- _TASK ITEM_:
If an entry below holds a picture, leave the picture out and print the rest exactly.

DATA SHOWN: Begin

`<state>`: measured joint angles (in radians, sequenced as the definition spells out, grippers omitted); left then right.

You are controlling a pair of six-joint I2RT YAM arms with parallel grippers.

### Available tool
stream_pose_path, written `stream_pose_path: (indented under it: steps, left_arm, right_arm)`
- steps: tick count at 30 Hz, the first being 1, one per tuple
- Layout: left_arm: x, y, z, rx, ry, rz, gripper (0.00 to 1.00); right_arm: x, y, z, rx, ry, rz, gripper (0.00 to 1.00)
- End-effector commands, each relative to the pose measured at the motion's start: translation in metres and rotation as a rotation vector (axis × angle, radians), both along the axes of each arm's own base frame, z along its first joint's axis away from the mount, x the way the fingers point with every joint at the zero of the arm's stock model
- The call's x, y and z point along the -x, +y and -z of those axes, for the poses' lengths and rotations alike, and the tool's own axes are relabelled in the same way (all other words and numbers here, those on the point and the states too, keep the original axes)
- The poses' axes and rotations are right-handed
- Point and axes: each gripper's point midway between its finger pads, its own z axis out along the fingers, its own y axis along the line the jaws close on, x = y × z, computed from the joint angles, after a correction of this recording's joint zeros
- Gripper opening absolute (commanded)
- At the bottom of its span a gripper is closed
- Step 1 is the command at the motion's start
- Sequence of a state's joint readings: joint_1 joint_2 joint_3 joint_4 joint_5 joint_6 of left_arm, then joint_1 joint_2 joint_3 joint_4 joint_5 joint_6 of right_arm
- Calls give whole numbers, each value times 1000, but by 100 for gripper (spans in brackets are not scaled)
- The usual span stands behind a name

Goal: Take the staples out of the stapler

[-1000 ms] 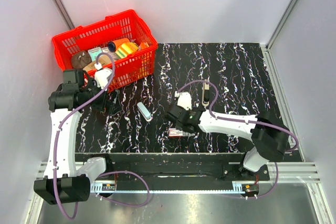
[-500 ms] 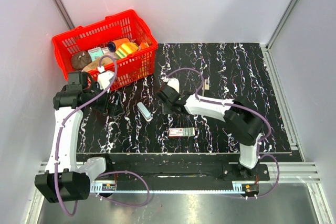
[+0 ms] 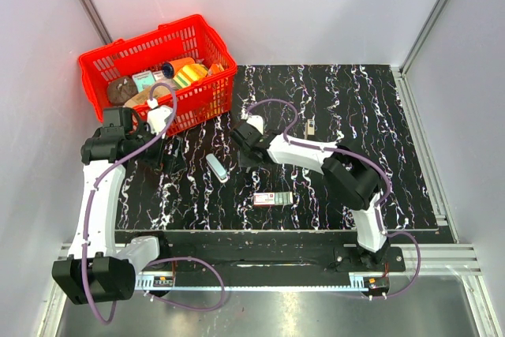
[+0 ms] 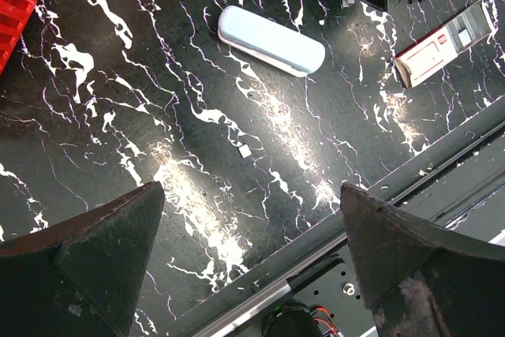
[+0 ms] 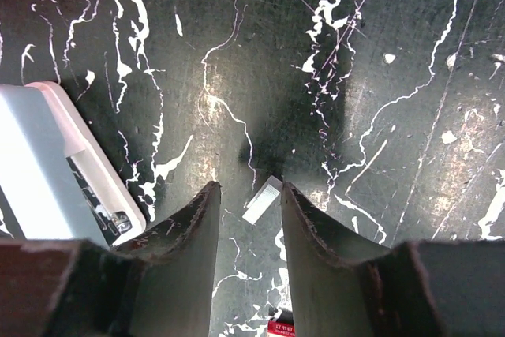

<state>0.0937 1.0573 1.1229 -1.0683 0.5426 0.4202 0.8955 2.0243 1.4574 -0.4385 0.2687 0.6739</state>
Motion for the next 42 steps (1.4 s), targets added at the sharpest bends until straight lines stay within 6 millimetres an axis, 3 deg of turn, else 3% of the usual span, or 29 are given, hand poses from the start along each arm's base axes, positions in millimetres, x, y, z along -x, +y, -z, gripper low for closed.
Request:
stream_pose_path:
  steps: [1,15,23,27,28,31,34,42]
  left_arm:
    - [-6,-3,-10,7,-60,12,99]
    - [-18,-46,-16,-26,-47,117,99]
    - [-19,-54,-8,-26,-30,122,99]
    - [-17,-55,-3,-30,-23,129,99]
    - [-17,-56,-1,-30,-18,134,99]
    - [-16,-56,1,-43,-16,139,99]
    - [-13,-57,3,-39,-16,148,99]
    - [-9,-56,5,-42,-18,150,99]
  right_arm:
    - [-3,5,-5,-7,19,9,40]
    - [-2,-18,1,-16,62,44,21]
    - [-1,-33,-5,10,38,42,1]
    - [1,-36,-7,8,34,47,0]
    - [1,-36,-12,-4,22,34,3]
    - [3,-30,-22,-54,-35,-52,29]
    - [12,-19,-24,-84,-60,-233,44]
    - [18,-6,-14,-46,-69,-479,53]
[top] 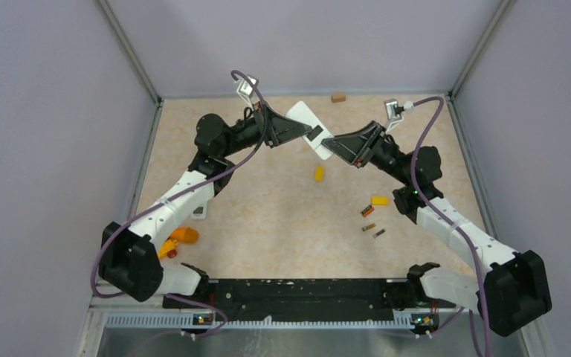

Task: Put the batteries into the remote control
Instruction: Adjust the remote control, then remove the battery cover from the remote control.

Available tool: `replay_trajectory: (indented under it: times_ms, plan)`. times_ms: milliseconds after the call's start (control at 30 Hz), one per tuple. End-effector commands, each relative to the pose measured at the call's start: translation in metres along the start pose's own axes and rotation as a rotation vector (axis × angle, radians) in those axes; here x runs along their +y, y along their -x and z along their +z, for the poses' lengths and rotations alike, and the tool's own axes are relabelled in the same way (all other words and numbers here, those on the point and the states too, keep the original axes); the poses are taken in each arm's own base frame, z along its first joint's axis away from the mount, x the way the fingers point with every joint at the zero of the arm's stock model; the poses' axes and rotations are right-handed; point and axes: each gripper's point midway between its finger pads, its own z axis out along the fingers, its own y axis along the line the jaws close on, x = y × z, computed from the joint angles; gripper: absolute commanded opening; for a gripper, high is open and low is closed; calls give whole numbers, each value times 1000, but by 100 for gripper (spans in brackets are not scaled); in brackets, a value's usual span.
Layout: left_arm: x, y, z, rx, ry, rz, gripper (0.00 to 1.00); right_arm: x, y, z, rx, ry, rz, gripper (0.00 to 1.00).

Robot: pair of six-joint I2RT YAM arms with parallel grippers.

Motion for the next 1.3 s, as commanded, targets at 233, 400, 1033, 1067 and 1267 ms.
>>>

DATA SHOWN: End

- _SOLUTION FOR THIS EXERCISE_:
`<state>`: measured joint angles (in radians, sequenced as the definition spells out, grippers omitted); left then right.

You are controlling a pair of six-joint I2RT YAM arms with parallel grippers.

### Available tool
stream_pose_path, written `stream_pose_path: (indented under it: steps, left_arm, right_arm)`
- steps: tick count at 30 Hz, the first being 1, one per tuple
- Layout: left_arm: x, y, z, rx, ry, rz, gripper (0.00 to 1.00); right_arm: x, y, z, rx, ry, rz, gripper (0.00 to 1.00)
- End-effector commands, each relative to the pose measured at the motion's start: translation in metres and rotation as a rotation vector (axis × angle, radians), both along the axes of each arm's own base frame, z along its first joint's axis away from the mount, x the way the fingers point with every joint at the zero of the arm's stock model
- The call's x, y and z point along the -x, +y and -z of those axes, for the poses' lengths and rotations alike, and the tool's own axes are relabelled in the same way (all other words and numbers here, those on the point and the states too, keep the original axes)
- The poses' axes and rotations are right-handed
- Point and axes: each gripper's point midway between its finger pads, its own z axis out along the fingers, its own y axis along the line the jaws close on, x = y × z, computed from the joint angles, after a correction of this recording's joint zeros
- Gripper opening absolute (commanded)
- At the bottom of its span a gripper is closed
- Step 1 is the command at the motion's start
- Sequence of a state's joint readings: joint_1 joint_2 joint_3 joint_4 joint_5 joint_6 of left_arm, then joint_1 joint_2 joint_3 joint_4 joint_5 joint_6 of right_arm
- Calls give whole numbers, each value times 1000, but by 100 for gripper (spans in brackets are not scaled)
- The usual span stands behind a name

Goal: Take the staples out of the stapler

[-1000 ms] 
[-500 ms] 
[+0 ms] 
[+0 ms] 
[+0 ms] 

<state>0.0937 1.0573 1.1229 -1.0683 0.5426 0.4202 0.8955 2.0243 1.4574 -0.4385 0.2687 0.6739</state>
Motion for the next 42 steps (1.4 s), targets added at the sharpest bends until straight lines stay within 6 millimetres an axis, 3 deg of turn, else 3% of the usual span, or 29 are given, hand poses from the start along each arm's base axes, positions in millimetres, x, y, z along -x, +y, -z, gripper low for closed.
Request:
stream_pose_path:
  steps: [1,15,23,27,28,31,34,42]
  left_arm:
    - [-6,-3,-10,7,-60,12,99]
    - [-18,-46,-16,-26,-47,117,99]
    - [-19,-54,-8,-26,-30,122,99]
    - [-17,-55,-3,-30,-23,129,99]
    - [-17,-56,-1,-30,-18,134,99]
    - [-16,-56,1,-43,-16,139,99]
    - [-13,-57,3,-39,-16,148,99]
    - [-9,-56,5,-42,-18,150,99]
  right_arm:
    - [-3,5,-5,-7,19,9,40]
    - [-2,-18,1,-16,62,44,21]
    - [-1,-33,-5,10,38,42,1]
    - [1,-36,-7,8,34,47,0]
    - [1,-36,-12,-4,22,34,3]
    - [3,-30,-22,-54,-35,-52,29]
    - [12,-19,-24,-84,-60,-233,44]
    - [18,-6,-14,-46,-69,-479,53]
[top] 

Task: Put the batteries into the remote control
Instruction: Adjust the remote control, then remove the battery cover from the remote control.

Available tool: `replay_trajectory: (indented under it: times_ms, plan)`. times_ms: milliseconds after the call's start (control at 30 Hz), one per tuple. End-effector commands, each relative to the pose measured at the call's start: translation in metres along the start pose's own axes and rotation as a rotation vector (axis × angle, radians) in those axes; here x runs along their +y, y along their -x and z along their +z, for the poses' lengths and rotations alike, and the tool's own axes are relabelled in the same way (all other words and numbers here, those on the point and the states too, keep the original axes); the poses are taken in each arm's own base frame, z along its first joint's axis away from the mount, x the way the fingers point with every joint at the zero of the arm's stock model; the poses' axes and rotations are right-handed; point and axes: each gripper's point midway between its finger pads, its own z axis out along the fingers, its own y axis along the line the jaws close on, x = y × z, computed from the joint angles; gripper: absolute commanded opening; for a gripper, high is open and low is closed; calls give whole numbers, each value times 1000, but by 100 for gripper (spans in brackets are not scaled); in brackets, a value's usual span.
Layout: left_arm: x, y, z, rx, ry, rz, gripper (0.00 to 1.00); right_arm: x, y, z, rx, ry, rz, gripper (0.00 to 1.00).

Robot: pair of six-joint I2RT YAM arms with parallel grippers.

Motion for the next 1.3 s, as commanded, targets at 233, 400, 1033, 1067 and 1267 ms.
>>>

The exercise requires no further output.